### WORK INSTRUCTIONS
In the listing that follows, how many lines contain "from"? Give the number only.

### INPUT DATA
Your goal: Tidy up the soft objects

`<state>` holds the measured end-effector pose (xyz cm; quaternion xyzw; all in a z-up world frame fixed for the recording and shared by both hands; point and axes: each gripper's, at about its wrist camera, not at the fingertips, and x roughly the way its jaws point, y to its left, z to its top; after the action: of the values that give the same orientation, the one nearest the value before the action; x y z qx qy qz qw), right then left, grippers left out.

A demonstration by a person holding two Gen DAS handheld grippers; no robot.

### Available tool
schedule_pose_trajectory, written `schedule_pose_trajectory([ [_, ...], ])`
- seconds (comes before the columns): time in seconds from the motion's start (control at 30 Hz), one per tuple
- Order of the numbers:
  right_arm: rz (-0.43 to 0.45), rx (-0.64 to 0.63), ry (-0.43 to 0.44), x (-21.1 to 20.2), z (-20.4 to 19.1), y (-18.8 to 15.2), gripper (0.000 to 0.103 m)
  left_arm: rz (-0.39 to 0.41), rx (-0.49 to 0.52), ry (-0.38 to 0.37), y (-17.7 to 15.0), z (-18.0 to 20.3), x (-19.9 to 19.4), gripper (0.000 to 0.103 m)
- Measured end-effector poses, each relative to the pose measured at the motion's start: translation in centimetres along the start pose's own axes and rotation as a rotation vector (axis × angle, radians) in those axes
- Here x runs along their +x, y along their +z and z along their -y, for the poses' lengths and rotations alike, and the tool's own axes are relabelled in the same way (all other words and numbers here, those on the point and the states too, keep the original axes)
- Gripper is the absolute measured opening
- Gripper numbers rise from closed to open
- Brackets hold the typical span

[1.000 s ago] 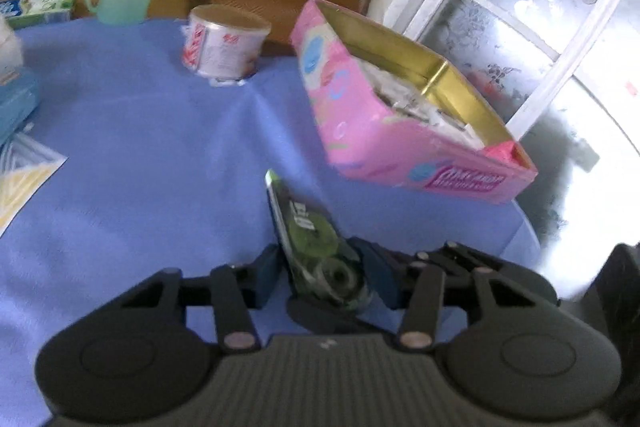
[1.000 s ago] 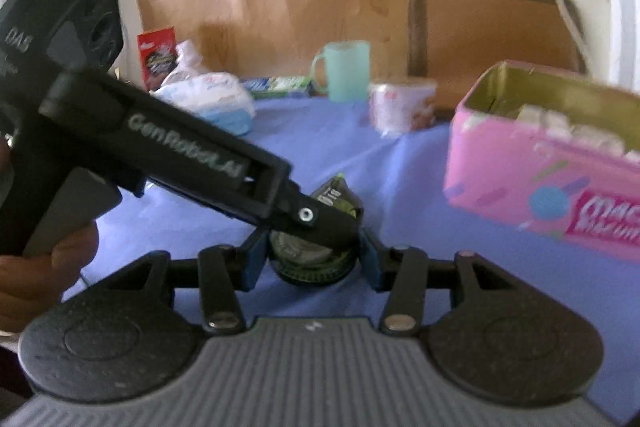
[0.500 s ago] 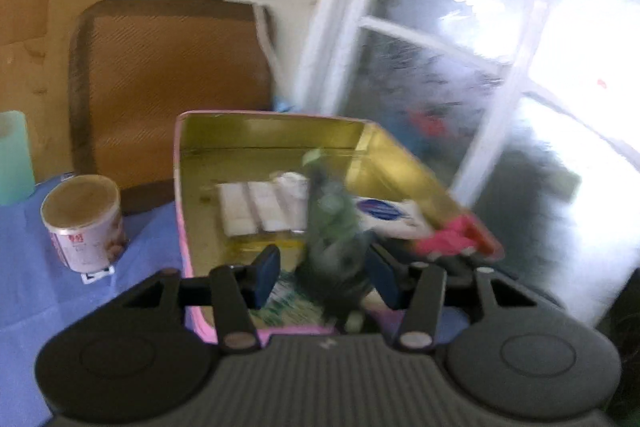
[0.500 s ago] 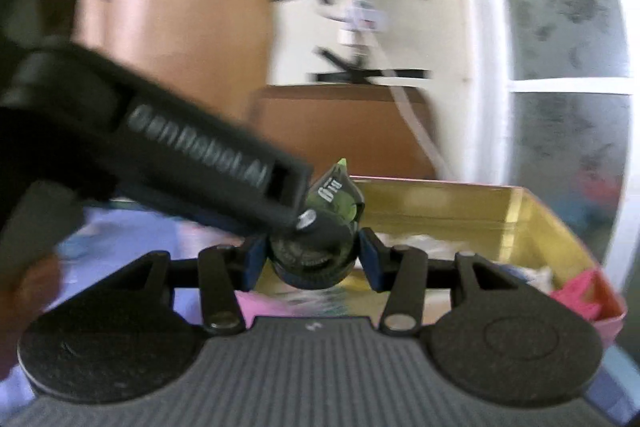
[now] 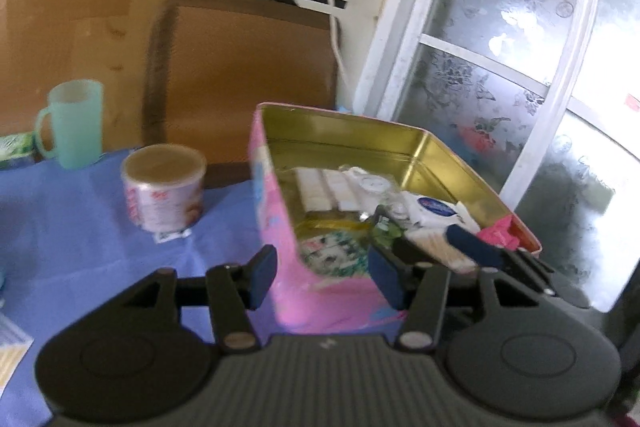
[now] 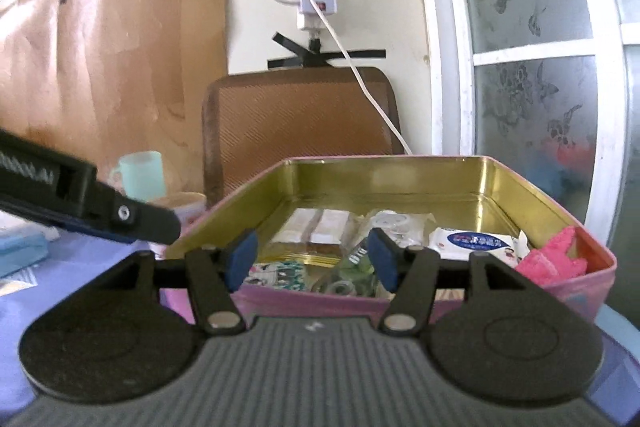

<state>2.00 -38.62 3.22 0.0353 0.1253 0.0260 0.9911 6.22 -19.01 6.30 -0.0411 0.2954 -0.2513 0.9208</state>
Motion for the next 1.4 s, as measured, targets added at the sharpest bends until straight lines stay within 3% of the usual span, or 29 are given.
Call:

### ANSWER BOX
2